Since hearing about Steve Jobs passing away yesterday, I keep finding my thoughts going from the here and now to re-evaluating and remembering my own life and journey over the same years that he built his career.
Steve Jobs, Bill Gates and I are all the same age. I always thought that was kind of cool, and wondered about the 1955 birth year as magic in the tech world. (It occurs so much that Malcolm Gladwell devoted a chunk of his book Outliers to it.) Although I am obviously not a tech titan, the fact we are the same age means my career journey directly tracks to their work – unfolding as each new product changes everything.
Early Apple California
Back in the late 70’s and early 80’s I worked for Shasta Beverages in California. The company headquarter offices in Hayward were close enough to the tech communities up there that we had a bunch of people moving in and out of our company from Atari, the big game maker at the time. The team in our office tracked Jobs pretty closely in those days for all the cool stuff being invented up there.
I remember we cobbled together an old TV and an Atari game to somehow generate spreadsheets. Our finance guy parked the TV on his credenza and endured all kinds of abuse from the visiting headquarters folks about slacking off in the region office. We kept quiet on the spreadsheet thing – it freed us from relying on my trusty Victor desktop calculator to project financials for our profit centers. With the Atari, we could actually create “what if” scenarios of the ideal marketing mix of products and promotions. For eleven profit centers to manage, that was no small deal. (I loved that Victor, and wish I still had it. Best calculator ever.)
Later, we got ahold of an Apple IIe for the plant and thought we’d gone to heaven. But the company had strict policies about stand alone computing in field offices, so we’d have to ditch the Atari & the Apple in the stationary closet and lock it up when headquarter visitors came to our offices.
1984
In 1984, we got wind of the new Apple campus evolving and that Steve put a grand piano in the lobby. If that wasn’t cool enough (and way, way different from our soft drink culture), it was a Bosendorfer piano. I knew about Steinway, which was the coolest, most beautiful piano I’d ever seen, but this thing was off the charts, and enormously expensive. And oh so beautiful. Which, of course, was the point.

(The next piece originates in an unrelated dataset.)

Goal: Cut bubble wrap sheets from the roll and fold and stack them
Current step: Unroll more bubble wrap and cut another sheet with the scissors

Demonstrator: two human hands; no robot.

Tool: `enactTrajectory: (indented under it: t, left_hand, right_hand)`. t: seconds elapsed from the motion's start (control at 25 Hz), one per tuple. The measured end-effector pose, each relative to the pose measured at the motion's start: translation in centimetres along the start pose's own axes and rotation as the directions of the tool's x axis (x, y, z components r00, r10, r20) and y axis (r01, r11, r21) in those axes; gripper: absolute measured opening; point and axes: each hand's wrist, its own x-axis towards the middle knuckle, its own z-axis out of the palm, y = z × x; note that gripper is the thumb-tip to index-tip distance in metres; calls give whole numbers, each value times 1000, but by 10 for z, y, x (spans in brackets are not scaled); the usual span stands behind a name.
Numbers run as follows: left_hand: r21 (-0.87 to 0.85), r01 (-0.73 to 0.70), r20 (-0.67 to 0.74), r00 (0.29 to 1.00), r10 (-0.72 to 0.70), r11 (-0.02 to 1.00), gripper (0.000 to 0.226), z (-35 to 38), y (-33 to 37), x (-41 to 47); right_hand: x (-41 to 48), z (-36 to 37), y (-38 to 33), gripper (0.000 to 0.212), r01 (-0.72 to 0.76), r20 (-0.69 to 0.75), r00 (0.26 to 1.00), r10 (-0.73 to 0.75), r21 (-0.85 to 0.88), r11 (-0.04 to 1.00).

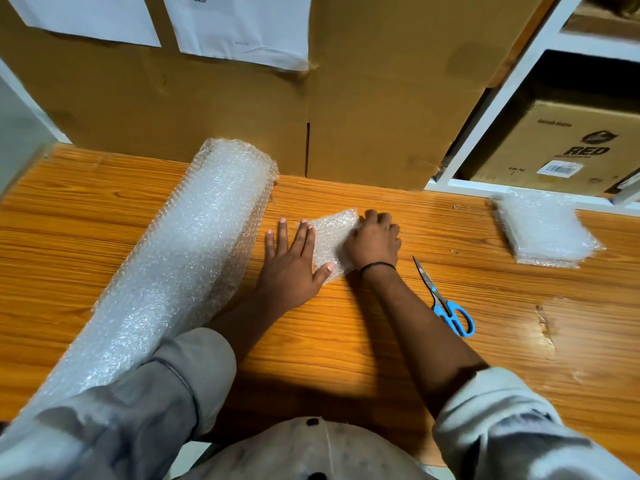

Soft drink leaders should not run tech companies
Somewhere along the line, soft drink people got into CEO tech jobs & failed. Steve recruited John Sculley from Pepsi & we all know how that turned out. Adam Osborne (Osborne Computing) recruited a Shasta alum, Bob Jaunich II to run his company. That ended badly as well – although it is often attributed to bad timing of publicizing a new release. (Which caused retailers to return their now “outdated” inventories.)
Wonder
I looked up to the Valley and wondered now and again if maybe I should go take a look and switch over from CPG to tech. Ultimately I stayed in packaged goods and carved out my own space of thinking different and upending some previous ways of doing business in my own right. I loved the challenge and data diving to get to new places by understanding the underpinnings – pushing the tech envelope along the way.
Put a dent in the universe
Steve Jobs was well known for wanting to “put a dent in the universe”, not compromising on his dreams and evaluating each day in the face and measure of death. And his death has caused me to re-evaluate where I am in my space of the universe. To re-consider and check my own journey.
And with Steve’s passing, I wonder again. His “rebel” and “counter culture” persona parallels my time in the 70s, like many. His love of design and beauty and better and different brought so much soul to Apple and what computers and software can do. He and his teams made the tools for the rest of us to fly.
I’m grateful he followed his dreams and intellect and spirit. And I think of his family, and mourn for them as well.
RIP Steve Jobs.
Thank you for following your dreams.